## Chapter 11 - Dictionaries

Dictionaries are a built-in type in Python.  They are one approach to many very efficient processes.  

-- Dictionaries are mappings.
A dictionary is a like a list, but contains more flexibility.  Instead of associating one element with each non-negative integer index, it can associates each element with a general "key."  

These associations can be considered as key-value pairs, much like a word-definition pair (aka an item) in a language dictionary.  
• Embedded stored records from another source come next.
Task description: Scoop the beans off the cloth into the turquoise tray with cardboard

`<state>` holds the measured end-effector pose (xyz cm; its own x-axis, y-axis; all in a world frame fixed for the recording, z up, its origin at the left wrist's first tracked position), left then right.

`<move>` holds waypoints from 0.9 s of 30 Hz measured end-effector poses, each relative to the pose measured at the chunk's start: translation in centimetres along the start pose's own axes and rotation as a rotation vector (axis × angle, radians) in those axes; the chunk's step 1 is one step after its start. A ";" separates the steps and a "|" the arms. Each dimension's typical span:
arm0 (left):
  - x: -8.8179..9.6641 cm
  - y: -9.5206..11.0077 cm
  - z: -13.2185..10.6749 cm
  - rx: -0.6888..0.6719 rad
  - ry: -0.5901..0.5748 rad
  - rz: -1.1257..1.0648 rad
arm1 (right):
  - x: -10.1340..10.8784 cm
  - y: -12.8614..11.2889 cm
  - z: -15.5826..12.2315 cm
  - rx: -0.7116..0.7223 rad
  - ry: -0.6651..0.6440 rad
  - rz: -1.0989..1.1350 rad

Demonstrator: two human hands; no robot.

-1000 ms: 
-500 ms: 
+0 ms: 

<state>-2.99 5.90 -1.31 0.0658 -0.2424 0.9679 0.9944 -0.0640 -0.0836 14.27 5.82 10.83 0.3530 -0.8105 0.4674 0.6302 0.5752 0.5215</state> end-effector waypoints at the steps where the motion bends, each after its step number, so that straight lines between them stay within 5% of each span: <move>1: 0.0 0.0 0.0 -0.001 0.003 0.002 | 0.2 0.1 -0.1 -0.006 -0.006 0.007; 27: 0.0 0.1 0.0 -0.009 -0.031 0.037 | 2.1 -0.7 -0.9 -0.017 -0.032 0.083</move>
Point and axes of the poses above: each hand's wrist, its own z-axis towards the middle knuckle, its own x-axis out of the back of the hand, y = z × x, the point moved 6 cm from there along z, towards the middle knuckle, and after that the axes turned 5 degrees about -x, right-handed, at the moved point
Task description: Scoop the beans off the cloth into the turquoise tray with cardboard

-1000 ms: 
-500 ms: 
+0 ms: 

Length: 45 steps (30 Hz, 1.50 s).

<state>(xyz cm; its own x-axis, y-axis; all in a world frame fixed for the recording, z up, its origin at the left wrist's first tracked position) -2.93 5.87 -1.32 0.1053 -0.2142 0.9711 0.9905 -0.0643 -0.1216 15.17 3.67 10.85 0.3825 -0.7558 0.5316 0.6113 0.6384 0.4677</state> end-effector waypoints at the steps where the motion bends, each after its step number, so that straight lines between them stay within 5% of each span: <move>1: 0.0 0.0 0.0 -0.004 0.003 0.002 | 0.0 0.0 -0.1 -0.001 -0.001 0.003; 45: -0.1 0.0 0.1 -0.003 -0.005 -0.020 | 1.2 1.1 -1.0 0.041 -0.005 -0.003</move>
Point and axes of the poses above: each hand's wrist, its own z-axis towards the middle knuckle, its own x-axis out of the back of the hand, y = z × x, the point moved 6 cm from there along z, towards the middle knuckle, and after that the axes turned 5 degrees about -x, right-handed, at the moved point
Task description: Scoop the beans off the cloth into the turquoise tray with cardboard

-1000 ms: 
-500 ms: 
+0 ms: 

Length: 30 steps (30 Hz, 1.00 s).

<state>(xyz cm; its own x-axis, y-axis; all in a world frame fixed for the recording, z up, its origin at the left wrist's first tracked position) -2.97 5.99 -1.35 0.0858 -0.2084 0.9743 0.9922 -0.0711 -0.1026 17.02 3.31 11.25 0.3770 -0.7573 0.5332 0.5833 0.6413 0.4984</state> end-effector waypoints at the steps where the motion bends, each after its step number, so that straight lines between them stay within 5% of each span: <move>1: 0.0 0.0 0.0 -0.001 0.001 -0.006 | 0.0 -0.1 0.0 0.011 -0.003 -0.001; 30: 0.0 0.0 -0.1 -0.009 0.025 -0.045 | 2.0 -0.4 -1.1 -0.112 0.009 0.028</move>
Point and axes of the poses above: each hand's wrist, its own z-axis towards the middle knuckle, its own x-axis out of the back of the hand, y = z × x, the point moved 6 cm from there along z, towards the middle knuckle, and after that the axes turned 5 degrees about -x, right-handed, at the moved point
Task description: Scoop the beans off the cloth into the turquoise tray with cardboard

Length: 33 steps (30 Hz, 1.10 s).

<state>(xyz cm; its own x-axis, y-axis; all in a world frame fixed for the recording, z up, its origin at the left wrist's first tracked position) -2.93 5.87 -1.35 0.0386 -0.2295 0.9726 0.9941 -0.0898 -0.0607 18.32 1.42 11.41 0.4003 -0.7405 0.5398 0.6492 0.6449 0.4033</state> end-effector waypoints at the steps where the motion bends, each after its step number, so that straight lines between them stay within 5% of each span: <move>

This association in math is called a mapping; a dictionary maps a key to a value.  A key should map to one and only one value.  A value could be mapped to by more than one key.  


In [1]:
#Creating a dictionary
#one way to create a dictionary is using the 
#dict() constructor. Our example will be 
#Spanish to English colors
sp2eng = dict() #this creates an empty dictionary
sp2eng
#output is an empty set of {}'s, which denotes
#a dictionary.

{}

In [2]:
#We can add a key value pair like so:
sp2eng['rojo'] = 'red'
sp2eng

{'rojo': 'red'}

In [11]:
#another way to create a dictionary is 
#directly using the squiggly brackets.
sp2eng = {'rojo': 'red', 'azul': 'blue'}
sp2eng

{'rojo': 'red', 'azul': 'blue'}

In [36]:
#Dictionaries are not ordered!
sp2eng['amarillo'] = 'orange??'
sp2eng['verde'] = 'green'
sp2eng['amarillo'] = 'yellow'
display(sp2eng)
#The order may be not the same as how
#you entered them.  
#Dictionaries don't have a first, second, third
#element, they just have items that are matched
#keys to values.

{'rojo': 'red', 'azul': 'blue', 'amarillo': 'yellow', 'verde': 'green'}

In [37]:
#You can look up/retrieve values
#from their keys
sp2eng['rojo']

'red'

In [38]:
#But if you look for a key that's not in the 
#dictionary, you get an error
sp2eng['Rojooooooo']

KeyError: 'Rojooooooo'

In [42]:
#Dictionaries can be converted to list-like
#types, to use list functionality 
#you can retrieve the keys, the values,
#and the items (pairs)
display(sp2eng.keys())
display(sp2eng.values())
display(sp2eng.items())
display('rojo' in sp2eng.keys())
display('rojoooo' in sp2eng.keys())

dict_keys(['rojo', 'azul', 'amarillo', 'verde'])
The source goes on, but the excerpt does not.